От ее жесткого голоса я разом остановилась.
– Наверняка это Чарльз, – чуть мягче добавила Ханна. – Ты же знаешь, он вечно ревнует. Не бойся!
Ее лицо было серьезно, хоть на нем и трепетала крохотная улыбка, будто ночной мотылек в темноте. Ясно же, она сама не верит в то, что говорит.
Ханна поцеловала меня в щеку:
– Пять минут подожди, хорошо?
У меня в голове метались слова, просились на язык. Но я промолчала. Я отпустила ее.
– Ханна?
Имя вырвалось тоненьким скулежом через минуту-другую. Еще не затихли ее шаги, и вдруг на меня обрушилось понимание, что я осталась одна среди равнодушных джунглей, им и дела нет, что я здесь умру, дрожащая, потерянная, стану лишней циферкой в сводке полицейских новостей. В местной газете напечатают мою фотографию из общего снимка класса (надеюсь, возьмут не ту, что из школы города Ламего). А потом газету с заметкой обо мне пустят на макулатуру, переработают и сделают из нее туалетную бумагу – или просто изорвут для кошачьего лотка.
Я звала Ханну еще раза три или четыре. Ответа не услышала. А скоро и шаги затихли.
Долго ли я ждала – не знаю.
Мне казалось, много часов, но о рассвете не было и речи, так что, наверное, прошло минут пятнадцать. Как ни странно, больше всего меня мучило, что я не могу определить время.
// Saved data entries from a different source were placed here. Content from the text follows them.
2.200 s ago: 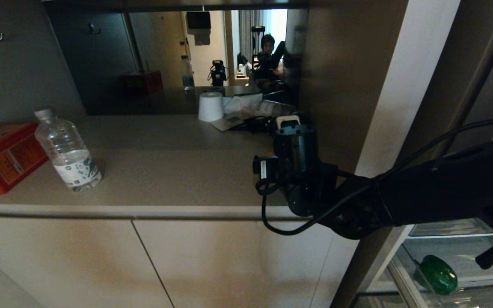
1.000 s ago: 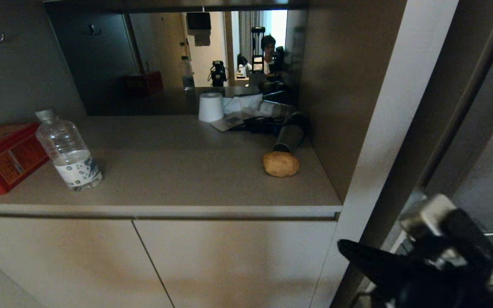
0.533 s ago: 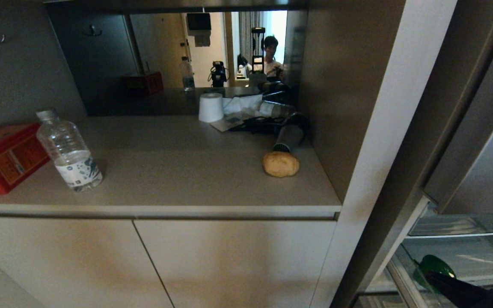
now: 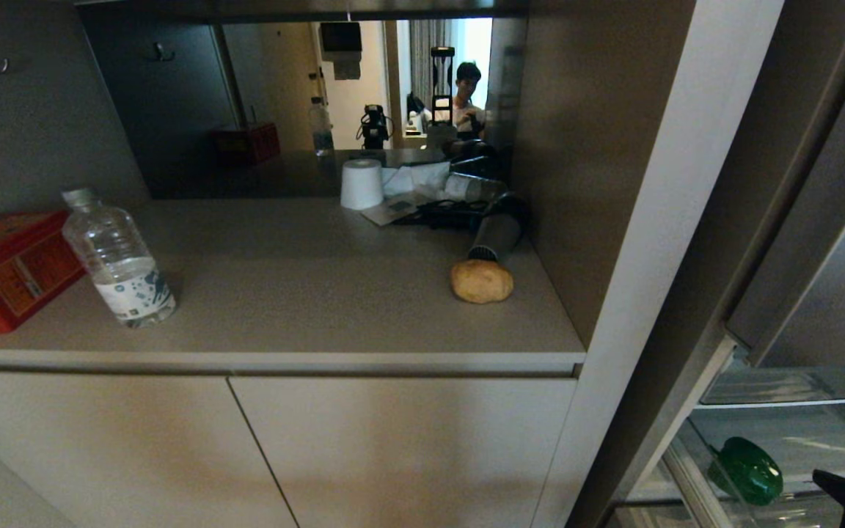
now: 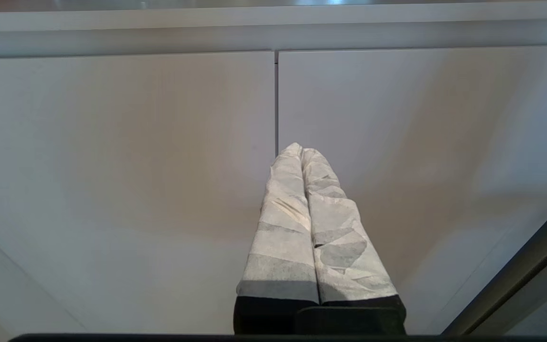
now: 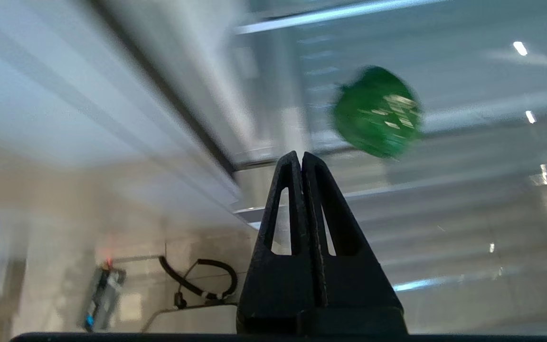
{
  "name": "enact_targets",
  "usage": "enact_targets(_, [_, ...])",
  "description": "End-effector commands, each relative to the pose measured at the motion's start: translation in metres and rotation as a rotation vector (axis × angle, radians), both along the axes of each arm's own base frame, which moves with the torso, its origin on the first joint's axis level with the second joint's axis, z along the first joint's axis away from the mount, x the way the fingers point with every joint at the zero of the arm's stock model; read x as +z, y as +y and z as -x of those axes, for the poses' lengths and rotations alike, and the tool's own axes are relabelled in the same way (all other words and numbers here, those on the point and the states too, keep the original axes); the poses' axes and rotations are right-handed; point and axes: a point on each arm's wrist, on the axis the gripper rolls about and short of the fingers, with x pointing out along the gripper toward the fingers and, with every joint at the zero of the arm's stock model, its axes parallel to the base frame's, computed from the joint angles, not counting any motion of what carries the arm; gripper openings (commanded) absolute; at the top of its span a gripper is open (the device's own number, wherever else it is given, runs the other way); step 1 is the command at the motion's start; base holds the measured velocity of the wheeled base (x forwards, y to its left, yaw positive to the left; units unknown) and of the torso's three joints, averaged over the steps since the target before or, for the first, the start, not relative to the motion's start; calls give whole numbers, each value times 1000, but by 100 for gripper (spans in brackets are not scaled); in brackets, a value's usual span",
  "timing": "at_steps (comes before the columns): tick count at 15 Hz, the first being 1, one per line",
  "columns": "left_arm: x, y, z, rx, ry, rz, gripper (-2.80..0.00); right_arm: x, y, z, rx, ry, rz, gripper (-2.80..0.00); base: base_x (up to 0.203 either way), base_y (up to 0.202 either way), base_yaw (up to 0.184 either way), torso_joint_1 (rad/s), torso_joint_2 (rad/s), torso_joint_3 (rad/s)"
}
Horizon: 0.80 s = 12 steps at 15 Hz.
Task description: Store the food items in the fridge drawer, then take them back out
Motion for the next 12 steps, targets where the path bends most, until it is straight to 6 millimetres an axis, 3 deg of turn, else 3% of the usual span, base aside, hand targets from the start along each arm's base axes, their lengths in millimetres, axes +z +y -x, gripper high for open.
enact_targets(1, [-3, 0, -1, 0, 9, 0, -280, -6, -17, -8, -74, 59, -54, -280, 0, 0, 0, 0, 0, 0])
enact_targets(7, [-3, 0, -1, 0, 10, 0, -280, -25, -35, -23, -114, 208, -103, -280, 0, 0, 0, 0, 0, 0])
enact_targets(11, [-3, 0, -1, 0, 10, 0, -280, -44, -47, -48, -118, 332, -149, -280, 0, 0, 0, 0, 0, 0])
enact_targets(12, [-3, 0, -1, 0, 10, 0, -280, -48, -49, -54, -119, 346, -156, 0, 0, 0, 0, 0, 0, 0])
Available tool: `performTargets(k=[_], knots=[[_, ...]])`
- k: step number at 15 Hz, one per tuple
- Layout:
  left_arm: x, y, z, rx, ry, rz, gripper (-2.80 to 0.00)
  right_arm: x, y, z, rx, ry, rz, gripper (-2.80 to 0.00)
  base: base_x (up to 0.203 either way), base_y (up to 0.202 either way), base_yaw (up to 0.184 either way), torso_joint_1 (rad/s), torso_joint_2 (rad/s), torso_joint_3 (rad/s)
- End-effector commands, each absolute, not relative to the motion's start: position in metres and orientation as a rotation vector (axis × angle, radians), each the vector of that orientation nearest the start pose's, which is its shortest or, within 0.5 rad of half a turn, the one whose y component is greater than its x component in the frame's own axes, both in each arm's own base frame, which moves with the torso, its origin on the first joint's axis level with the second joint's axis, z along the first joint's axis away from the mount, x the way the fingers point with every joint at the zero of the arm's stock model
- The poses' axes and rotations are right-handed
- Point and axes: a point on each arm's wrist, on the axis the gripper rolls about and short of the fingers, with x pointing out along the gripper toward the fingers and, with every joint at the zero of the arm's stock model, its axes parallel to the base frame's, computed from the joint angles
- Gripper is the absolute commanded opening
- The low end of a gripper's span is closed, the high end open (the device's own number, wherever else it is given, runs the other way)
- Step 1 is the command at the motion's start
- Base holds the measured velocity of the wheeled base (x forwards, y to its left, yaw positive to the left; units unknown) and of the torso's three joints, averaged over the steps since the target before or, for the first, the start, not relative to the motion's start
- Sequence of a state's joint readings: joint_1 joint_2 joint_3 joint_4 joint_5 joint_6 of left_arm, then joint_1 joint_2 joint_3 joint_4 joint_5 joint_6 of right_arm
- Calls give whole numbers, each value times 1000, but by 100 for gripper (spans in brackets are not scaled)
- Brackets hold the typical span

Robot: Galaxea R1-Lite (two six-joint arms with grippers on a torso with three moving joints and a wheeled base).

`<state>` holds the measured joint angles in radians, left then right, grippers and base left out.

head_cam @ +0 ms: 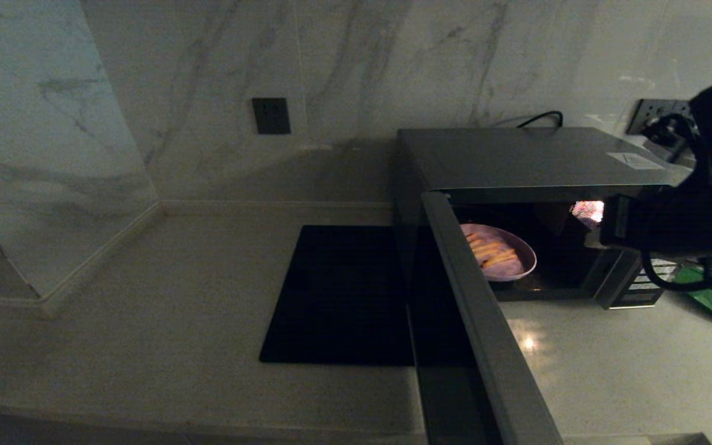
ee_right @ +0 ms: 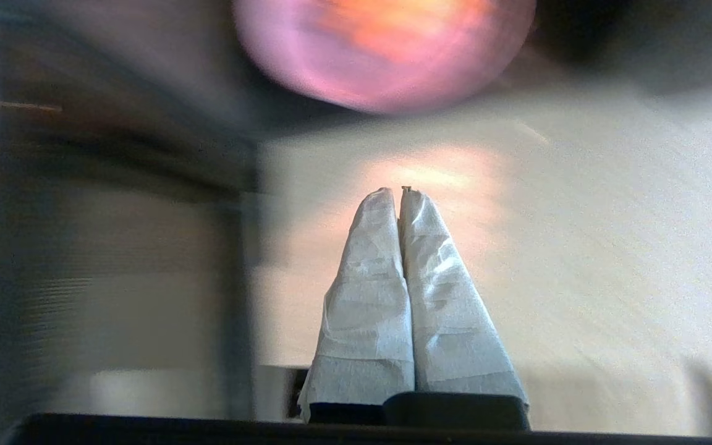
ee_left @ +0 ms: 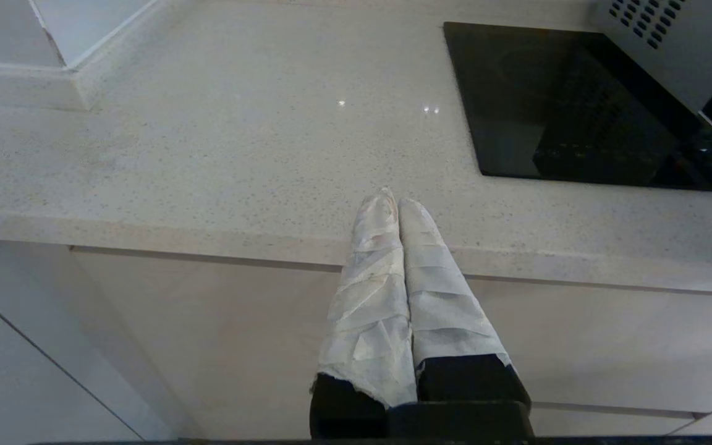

Теперь я поняла то, что пишет осужденный убийца Шарп Зулетт в своей на удивление бойко изложенной автобиографии «Жизнь в яме» (1980) (напрасно я ее раньше считала излишне мелодраматичной). «В блошиной яме – так называется неосвещаемая камера четыре на девять футов в Ламгете, федеральной тюрьме особого режима поблизости от Хартфорда, – приходится выпустить из рук спасательный канат Времени и свободно парить в темноте, сжиться с ней, иначе сойдешь с ума. Черти начнут мерещиться. Один тип сам себе вырвал глаз после того, как два дня просидел в блошиной яме» (стр. 131).